To do >>
Give back word for word every line from the one that includes "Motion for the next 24" through the last line of the listing, and nothing besides.

--- Provided records ---

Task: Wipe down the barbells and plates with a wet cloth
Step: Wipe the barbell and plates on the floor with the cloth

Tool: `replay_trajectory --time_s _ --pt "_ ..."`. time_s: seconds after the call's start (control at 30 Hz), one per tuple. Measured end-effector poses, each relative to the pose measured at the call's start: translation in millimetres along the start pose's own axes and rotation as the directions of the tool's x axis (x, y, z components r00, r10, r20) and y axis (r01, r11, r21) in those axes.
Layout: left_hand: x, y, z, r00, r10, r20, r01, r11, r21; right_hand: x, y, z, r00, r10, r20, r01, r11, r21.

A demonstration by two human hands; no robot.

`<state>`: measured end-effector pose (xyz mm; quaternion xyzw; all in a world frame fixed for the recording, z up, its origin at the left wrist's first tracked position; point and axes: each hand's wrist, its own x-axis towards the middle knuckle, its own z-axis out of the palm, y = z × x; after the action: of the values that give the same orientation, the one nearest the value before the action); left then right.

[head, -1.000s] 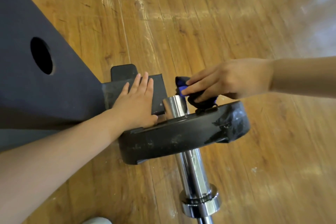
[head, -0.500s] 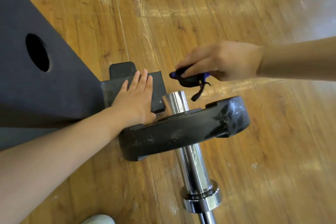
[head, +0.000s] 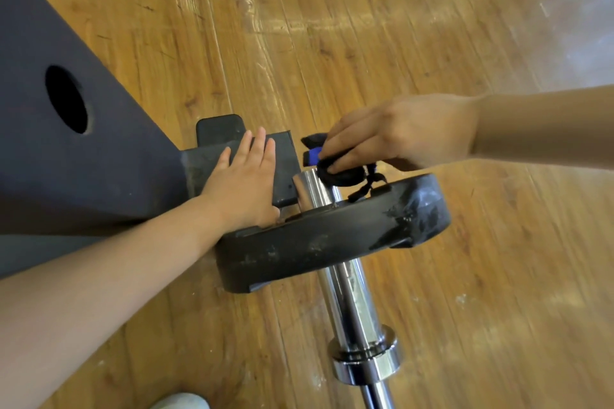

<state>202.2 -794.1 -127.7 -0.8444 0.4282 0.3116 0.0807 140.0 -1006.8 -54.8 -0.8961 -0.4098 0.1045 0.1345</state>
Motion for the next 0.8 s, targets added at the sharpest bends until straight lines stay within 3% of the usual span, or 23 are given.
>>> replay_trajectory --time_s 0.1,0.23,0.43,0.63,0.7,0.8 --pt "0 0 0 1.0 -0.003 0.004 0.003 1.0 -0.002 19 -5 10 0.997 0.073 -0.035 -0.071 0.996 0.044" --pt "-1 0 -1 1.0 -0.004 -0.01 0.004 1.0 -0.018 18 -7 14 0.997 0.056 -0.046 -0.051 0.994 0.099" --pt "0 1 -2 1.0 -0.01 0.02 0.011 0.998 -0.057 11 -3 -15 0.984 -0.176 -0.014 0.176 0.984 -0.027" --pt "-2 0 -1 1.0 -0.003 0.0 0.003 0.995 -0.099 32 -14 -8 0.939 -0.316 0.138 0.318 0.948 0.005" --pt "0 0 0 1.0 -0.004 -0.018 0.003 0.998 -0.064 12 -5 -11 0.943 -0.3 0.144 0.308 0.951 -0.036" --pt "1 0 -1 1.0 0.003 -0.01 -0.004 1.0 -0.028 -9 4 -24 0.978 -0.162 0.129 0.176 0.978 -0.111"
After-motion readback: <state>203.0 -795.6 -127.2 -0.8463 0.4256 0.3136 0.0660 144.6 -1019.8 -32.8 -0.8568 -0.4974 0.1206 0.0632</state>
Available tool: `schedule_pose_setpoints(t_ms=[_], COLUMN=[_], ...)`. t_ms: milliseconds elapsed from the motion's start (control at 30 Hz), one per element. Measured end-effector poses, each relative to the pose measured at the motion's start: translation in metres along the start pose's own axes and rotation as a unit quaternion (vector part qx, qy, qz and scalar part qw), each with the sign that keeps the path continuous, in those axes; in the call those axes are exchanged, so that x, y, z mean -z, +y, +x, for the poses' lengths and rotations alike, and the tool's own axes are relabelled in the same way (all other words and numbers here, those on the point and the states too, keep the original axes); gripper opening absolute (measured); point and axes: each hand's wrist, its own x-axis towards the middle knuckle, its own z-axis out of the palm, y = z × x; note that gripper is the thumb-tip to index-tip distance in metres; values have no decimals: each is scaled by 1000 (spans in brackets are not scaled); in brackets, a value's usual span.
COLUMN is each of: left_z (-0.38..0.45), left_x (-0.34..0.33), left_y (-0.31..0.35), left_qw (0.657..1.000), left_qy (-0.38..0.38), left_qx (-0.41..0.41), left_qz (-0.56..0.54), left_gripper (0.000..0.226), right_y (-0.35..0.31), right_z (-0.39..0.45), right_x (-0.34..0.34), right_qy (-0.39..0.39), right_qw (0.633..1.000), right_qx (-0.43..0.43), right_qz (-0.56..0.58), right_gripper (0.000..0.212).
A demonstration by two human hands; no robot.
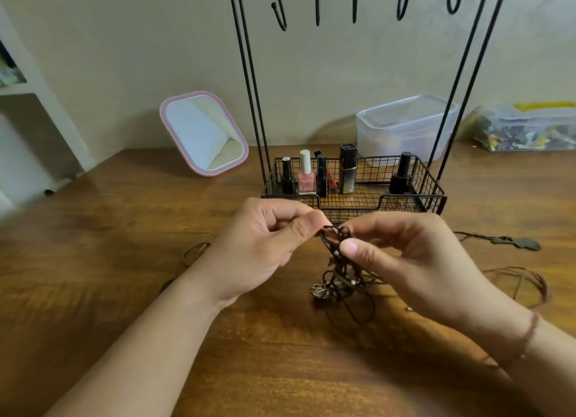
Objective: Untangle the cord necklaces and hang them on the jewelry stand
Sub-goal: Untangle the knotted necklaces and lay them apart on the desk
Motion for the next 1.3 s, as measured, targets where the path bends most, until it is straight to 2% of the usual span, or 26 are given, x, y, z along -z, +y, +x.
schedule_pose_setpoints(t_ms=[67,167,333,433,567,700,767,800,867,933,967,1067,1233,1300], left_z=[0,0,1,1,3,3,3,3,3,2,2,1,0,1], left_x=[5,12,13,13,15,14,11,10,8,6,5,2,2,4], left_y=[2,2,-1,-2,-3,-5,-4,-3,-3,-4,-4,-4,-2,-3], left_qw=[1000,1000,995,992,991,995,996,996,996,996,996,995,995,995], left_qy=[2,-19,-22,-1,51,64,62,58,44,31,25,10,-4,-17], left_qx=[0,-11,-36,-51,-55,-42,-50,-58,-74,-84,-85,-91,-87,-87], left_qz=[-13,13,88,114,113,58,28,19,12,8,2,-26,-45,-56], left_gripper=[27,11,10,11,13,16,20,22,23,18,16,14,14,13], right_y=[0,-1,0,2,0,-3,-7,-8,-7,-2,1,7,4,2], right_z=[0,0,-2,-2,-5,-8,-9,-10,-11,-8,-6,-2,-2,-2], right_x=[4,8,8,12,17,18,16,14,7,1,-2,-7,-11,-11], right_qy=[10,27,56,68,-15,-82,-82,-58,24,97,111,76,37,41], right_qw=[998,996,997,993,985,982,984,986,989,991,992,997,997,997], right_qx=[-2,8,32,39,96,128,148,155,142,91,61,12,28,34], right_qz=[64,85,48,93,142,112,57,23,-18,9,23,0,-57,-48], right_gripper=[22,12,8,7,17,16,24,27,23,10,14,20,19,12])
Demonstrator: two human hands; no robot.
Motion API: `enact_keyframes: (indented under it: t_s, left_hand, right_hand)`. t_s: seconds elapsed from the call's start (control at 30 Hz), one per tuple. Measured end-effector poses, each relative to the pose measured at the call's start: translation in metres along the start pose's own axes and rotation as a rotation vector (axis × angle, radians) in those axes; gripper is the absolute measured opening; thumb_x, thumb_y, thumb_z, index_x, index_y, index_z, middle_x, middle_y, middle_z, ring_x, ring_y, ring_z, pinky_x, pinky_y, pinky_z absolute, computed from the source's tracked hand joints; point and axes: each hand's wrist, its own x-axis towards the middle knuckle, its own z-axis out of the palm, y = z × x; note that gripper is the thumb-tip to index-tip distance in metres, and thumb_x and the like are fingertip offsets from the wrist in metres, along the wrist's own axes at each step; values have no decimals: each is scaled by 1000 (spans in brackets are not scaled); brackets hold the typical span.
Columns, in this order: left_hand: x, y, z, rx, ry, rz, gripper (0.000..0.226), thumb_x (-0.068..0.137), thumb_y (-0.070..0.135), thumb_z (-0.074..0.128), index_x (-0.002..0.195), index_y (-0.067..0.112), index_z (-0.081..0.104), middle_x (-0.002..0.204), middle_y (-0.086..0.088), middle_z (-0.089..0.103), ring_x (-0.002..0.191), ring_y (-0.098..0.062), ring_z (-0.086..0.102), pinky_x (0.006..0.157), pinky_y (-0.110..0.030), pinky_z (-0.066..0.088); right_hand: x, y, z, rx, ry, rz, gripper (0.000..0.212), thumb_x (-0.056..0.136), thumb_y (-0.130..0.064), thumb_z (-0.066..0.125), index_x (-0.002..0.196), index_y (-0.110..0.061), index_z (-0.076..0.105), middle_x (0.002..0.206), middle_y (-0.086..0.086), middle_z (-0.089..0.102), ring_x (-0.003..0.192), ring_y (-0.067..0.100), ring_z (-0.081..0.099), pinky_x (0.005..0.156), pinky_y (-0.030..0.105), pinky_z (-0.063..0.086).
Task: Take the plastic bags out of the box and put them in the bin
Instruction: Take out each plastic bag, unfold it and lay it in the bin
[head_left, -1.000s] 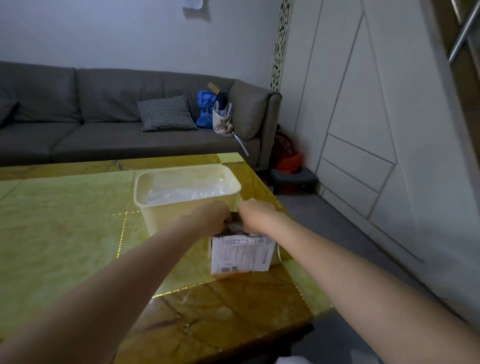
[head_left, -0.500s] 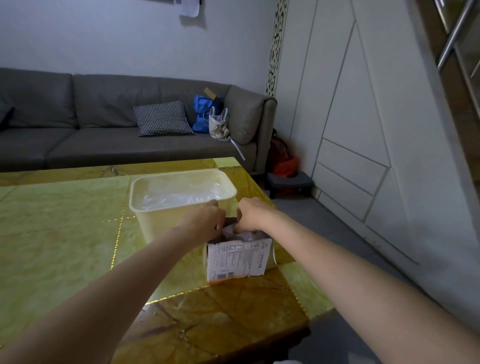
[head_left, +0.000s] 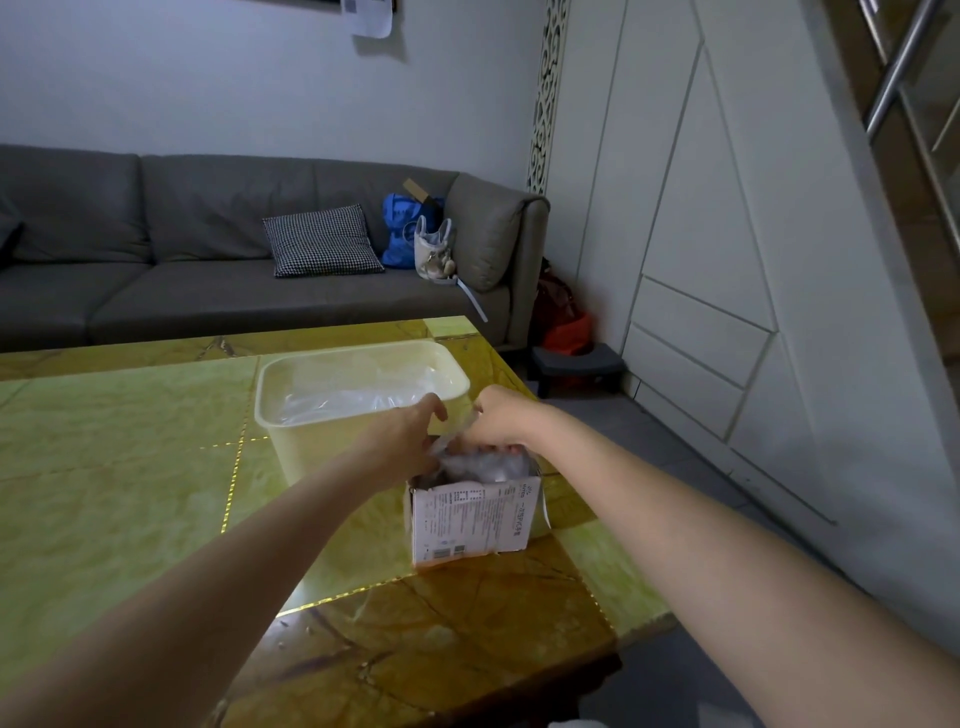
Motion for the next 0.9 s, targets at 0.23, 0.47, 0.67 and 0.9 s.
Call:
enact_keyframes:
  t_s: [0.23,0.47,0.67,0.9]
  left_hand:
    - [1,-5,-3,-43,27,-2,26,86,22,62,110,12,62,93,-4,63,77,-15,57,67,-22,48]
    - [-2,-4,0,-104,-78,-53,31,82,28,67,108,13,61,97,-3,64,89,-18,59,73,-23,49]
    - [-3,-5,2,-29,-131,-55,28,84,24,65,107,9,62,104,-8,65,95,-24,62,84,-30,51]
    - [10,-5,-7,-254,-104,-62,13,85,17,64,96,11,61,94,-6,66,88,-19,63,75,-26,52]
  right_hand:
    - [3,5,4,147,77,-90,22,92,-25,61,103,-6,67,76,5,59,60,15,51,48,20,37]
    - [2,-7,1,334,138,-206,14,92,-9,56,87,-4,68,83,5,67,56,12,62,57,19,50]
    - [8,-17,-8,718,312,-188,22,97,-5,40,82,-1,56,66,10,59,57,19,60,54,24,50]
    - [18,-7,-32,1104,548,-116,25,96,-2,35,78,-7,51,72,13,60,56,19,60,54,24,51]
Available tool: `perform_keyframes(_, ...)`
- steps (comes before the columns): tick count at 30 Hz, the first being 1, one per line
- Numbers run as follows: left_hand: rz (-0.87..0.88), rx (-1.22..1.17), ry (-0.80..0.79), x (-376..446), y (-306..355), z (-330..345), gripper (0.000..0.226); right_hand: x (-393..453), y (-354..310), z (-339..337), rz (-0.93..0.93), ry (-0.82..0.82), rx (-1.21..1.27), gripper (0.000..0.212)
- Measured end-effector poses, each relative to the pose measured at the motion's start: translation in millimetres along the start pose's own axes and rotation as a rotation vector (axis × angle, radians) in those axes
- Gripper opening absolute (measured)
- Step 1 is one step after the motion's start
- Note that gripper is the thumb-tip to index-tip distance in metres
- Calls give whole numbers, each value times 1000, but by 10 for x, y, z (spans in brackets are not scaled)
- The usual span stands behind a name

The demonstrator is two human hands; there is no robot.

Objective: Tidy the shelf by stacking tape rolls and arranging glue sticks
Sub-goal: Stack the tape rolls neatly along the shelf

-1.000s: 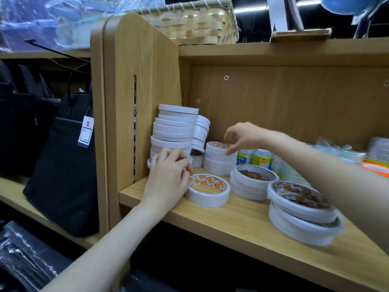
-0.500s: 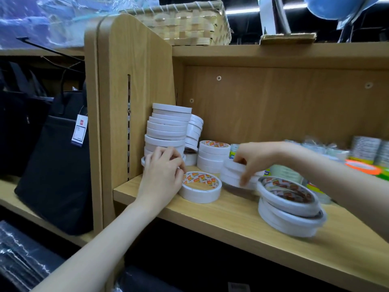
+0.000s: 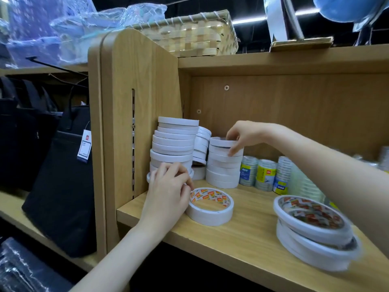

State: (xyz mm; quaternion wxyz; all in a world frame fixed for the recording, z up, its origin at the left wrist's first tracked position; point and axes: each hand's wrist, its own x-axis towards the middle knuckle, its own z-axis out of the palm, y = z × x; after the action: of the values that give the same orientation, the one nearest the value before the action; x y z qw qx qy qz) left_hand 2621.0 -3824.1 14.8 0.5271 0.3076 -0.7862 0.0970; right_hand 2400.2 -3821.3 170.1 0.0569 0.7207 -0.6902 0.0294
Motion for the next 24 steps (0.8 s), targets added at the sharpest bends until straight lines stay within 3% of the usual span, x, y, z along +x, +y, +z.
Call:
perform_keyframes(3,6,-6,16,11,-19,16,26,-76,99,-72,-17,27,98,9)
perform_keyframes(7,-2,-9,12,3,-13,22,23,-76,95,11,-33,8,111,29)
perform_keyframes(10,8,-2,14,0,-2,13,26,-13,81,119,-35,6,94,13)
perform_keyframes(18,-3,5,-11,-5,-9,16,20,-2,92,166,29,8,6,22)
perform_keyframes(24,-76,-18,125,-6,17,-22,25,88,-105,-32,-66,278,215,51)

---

Answer for this exercise >>
Motion for the next 24 steps (0.8 s), targets added at the sharpest bends until straight lines stay within 3% of the usual span, x, y, z along +x, +y, +z.
Call:
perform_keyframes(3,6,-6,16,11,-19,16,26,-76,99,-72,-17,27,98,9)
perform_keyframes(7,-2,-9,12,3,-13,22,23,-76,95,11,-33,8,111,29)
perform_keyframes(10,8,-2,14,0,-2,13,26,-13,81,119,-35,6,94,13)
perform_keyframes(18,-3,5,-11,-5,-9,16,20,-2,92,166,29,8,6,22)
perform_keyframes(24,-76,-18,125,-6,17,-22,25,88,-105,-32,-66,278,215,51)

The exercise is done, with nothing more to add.